*** Block opens ***

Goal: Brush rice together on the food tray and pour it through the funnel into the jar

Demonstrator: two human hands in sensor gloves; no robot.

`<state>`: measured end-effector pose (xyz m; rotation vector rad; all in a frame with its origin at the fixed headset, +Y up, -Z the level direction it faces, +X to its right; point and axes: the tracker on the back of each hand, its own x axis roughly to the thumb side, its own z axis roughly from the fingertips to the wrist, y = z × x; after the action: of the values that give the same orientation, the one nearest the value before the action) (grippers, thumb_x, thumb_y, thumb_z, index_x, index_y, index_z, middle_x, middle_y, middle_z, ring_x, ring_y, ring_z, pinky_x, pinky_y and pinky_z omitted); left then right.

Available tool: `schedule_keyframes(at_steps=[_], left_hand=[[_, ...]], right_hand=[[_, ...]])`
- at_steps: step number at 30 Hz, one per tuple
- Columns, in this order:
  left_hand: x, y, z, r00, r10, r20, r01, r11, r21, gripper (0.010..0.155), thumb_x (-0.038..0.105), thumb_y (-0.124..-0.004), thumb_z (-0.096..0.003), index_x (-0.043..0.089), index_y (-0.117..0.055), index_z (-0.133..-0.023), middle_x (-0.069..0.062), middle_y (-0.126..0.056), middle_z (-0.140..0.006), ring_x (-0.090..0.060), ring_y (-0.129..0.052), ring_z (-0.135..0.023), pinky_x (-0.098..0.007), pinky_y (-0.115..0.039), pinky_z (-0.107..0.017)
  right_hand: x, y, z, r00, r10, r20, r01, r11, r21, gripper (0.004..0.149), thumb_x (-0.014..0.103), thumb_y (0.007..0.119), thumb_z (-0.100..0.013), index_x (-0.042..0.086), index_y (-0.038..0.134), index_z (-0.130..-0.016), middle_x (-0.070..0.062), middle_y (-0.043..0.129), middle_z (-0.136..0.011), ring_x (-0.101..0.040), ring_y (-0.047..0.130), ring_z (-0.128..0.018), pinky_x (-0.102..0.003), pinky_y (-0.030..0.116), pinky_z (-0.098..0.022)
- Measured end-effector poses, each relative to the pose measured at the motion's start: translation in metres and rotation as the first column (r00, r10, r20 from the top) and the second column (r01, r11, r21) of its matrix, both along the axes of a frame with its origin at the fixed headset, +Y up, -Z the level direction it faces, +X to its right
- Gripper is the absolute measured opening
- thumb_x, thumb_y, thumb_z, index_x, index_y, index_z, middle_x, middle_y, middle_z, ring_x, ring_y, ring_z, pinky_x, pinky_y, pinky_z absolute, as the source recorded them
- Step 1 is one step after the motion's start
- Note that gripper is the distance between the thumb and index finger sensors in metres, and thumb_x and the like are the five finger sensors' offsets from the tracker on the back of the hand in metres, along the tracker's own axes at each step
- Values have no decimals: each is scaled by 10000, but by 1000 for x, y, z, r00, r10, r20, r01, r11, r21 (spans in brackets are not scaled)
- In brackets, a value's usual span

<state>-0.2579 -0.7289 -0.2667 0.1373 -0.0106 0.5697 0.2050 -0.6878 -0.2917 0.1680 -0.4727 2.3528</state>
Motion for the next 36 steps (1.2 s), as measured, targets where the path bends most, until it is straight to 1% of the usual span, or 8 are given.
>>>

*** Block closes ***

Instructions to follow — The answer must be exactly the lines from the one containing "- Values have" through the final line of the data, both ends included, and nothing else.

Answer for the task —
- Values have no decimals: each is scaled by 10000, but by 1000 for x, y, z, r00, r10, r20, r01, r11, r21 (spans in brackets are not scaled)
- In brackets, a value's usual span

<state>-0.2579 -0.7289 -0.2667 0.1373 -0.0106 0.5697 0.2050 -0.6878 -0.2917 0.1680 -0.4727 2.3528</state>
Motion for the next 36 steps (1.2 s), as measured, targets where the path bends most, until it is straight to 1% of the usual span, or 8 are given.
>>>

There is nothing further to the answer.